Sen. Mike Lee (Utah) is one of a batch of conservative freshmen Republicans who enjoyed the support of Tea Partyers and was able to beat more moderate opponents. But unlike Republicans such as Rob Portman (Ohio), Marco Rubio (Fla.), Pat Toomey (Pa.), Ron Johnson (Wis.) and Dan Coats (Ind.), Lee has yet to make a mark or demonstrate that he can be a skilled legislator and a force to be reckoned with in the Senate.
I spoke to him by phone on Monday afternoon. He spoke in abrupt, clipped sentences and seemed to struggle with explaining the consequences of his budget votes. Would he support the latest continuing resolution on the 2011 budget? At first, he didn’t answer directly, saying that “whatever spending measure comes out will need to take a serious step” in addressing the debt. Does the CR that promises to cut another $6 billion for the next three weeks do that? He says, “Not to the necessary degree.”
As to the first CR he concedes it did some “good things,” but he voted no anyway. Did he favor a government shutdown or did he think the House could have come up with more cuts? He says that he and other Republicans certainly didn’t want a shutdown. Well, then, if the CR was the only option on the table and his vote was decisive, would he still have voted no? He would have, he says. Were the House Republicans wimps? “I don’t want to speak for them,” adding: “My vote is what it is.” He claims Senate opposition to the second CR is evidence that his view is taking hold.
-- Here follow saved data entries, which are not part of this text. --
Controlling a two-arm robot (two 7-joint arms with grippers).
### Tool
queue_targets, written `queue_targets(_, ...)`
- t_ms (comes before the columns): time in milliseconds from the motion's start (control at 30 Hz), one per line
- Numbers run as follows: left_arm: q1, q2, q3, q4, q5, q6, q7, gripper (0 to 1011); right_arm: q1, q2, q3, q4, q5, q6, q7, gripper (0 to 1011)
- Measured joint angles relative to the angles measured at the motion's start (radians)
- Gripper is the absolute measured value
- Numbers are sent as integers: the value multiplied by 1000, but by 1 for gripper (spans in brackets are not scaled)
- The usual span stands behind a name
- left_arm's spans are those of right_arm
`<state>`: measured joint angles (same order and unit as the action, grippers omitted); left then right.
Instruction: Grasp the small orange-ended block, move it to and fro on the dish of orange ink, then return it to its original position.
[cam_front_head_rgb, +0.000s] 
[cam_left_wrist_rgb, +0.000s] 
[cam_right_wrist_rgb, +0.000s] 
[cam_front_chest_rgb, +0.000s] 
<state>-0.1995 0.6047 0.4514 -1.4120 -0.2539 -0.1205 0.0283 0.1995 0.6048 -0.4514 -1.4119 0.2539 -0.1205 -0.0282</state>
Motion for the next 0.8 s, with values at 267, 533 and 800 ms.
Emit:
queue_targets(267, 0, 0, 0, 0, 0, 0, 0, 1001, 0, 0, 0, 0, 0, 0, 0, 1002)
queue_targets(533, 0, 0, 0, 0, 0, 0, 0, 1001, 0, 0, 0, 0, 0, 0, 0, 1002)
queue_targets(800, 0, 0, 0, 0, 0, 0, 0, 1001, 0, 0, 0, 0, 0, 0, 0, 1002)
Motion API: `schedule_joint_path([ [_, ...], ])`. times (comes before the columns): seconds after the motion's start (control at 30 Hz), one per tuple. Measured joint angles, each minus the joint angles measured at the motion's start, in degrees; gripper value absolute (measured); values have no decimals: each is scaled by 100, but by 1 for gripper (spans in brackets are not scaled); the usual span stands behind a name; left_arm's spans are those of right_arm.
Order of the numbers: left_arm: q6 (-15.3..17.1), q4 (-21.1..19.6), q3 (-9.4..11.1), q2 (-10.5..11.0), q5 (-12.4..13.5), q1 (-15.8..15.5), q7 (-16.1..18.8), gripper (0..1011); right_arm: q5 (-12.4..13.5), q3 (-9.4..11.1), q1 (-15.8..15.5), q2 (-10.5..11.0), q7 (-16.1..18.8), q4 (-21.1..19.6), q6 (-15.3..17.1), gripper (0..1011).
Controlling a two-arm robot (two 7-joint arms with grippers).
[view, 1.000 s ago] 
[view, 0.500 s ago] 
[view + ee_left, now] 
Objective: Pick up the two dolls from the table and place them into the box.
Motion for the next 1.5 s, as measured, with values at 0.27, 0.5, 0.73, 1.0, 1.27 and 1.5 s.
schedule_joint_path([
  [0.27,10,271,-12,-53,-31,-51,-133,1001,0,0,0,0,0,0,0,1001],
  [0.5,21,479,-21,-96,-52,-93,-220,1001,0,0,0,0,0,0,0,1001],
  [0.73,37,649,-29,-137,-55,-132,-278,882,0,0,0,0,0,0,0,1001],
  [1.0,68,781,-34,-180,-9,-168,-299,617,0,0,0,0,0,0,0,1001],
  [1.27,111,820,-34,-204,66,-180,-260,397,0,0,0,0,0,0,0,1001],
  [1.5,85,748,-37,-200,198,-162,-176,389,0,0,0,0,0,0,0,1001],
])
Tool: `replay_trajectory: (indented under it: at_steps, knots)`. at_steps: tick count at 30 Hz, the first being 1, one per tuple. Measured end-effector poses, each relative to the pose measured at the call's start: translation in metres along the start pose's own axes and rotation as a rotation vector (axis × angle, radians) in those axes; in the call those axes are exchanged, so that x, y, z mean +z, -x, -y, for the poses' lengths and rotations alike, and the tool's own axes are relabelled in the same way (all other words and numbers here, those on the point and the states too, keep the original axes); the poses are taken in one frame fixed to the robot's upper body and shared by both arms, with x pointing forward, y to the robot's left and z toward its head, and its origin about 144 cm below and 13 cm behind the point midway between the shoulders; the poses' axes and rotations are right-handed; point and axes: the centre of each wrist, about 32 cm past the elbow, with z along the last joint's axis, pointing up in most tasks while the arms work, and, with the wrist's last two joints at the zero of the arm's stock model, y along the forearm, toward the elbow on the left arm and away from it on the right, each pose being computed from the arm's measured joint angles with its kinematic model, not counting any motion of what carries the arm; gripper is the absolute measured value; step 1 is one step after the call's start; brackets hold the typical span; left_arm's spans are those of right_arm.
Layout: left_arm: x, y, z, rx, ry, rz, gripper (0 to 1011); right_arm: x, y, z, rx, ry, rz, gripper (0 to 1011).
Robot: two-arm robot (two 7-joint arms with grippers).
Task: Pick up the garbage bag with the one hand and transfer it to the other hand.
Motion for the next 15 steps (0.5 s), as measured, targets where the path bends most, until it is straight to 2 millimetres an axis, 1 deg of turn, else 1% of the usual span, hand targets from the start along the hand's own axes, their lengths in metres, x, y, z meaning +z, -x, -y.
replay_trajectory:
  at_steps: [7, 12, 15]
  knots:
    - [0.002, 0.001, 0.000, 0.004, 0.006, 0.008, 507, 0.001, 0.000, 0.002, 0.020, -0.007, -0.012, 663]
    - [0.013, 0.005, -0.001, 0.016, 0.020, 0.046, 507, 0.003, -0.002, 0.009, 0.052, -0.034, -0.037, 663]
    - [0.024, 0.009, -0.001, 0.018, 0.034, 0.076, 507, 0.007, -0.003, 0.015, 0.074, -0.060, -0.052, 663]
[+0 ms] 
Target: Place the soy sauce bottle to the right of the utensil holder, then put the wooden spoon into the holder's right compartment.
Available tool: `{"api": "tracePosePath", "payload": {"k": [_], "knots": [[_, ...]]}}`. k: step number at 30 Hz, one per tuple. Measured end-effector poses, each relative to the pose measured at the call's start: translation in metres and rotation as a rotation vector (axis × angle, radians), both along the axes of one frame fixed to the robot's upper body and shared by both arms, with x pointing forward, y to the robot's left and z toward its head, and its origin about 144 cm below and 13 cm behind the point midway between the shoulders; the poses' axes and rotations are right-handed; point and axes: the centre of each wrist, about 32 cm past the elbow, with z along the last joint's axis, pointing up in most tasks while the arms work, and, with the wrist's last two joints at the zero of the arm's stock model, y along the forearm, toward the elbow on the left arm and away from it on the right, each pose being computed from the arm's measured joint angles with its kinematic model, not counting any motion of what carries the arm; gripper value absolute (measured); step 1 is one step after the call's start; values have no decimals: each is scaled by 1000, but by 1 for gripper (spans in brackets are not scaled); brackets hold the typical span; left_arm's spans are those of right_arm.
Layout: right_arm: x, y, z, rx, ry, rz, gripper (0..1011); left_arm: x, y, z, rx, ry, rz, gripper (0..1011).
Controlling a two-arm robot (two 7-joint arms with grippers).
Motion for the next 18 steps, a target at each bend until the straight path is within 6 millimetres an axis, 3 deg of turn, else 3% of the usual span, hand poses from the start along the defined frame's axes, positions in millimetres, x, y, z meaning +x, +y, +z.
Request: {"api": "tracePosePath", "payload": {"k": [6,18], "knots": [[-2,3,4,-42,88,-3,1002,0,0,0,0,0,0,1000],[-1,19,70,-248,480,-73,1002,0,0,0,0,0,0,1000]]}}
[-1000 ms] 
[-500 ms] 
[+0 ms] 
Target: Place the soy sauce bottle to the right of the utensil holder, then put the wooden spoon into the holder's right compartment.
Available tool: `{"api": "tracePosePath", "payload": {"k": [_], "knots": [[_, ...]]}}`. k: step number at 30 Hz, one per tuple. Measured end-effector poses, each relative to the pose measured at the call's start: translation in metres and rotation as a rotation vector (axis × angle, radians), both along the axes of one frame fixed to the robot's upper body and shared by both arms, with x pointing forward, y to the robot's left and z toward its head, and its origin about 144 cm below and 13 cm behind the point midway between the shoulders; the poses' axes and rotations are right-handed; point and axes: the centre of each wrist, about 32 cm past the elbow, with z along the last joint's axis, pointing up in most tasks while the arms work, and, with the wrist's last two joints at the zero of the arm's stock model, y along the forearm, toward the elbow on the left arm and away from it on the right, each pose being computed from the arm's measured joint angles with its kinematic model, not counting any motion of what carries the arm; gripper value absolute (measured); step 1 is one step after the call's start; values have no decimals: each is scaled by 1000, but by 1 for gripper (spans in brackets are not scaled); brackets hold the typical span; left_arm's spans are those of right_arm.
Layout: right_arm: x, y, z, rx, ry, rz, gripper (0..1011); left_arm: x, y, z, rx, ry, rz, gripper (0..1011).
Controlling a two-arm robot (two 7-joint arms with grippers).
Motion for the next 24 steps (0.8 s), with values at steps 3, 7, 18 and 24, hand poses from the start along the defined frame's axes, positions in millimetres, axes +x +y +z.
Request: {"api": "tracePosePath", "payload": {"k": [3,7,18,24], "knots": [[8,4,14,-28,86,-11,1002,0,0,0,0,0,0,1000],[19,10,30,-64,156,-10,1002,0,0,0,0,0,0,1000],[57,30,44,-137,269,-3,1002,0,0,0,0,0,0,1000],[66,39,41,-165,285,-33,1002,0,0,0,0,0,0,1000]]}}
I then asked him about the Panama and Colombia free-trade deals. He, along with 43 other senators, signed a letter urging Obama to complete those deals. Why? “It ought to be something to get behind,” he replies. Why is the White House dragging its feet? “I’m not sure,” he says.
We then moved on to entitlement reform. Would the Senate be willing to redesign these programs? He argues that a bipartisan effort is needed. He makes the point that even if you favor these programs, you should want to make the needed reforms to “preserve and protect ” them. He points out that even the president’s own advisers say that the current programs are not sustainable. But if the president won’t lead, should the Senate? He says he’s “not going out on a limb” and isn’t going to talk about “the next step.”
Lee was an accomplished assistant U.S. attorney and well-regarded litigator. But if he is to rally Republicans and make a difference, he will need to think systematically about his votes and the range of options before him. When out of office it is good and well to be dogmatic, but once elected, a senator’s job is to govern. Unless, of course, the name of the game is simply to hold the distinction as the most dogmatic man in the Senate. Unfortunately, that distinction often entails being the least effective member as well.